▶ WORK REQUIRED
Provide only the number of lines below that contain the word "lemon".

▶ ENTRIES PROVIDED
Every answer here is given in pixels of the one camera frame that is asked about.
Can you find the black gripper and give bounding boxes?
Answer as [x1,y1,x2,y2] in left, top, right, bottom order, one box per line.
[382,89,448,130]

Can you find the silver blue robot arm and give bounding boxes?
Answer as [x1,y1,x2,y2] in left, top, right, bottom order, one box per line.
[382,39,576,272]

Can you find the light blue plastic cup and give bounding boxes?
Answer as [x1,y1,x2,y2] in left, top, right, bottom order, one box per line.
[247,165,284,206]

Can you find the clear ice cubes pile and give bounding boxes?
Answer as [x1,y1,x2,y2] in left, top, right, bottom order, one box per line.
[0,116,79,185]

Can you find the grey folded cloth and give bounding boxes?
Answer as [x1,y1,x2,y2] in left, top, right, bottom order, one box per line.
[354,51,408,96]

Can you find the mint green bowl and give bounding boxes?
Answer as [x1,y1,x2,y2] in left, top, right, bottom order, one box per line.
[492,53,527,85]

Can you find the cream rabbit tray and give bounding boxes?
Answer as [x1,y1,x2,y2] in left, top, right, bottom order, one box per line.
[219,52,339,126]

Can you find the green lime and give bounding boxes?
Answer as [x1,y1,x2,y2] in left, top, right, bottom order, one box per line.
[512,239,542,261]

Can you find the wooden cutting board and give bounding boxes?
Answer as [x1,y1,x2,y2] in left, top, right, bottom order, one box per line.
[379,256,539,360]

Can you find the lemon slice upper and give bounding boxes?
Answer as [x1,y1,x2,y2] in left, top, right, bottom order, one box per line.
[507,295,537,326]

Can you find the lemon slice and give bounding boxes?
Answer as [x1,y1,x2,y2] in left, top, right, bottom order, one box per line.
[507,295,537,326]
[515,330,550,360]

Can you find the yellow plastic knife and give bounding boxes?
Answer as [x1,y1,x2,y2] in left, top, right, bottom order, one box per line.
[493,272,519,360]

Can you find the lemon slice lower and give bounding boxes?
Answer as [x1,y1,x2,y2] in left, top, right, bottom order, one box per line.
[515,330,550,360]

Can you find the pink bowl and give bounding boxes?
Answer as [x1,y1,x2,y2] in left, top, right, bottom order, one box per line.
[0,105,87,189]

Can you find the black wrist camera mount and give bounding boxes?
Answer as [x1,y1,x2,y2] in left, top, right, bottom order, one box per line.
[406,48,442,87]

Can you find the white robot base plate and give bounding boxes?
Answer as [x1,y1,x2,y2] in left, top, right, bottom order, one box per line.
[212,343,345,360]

▶ ANSWER
3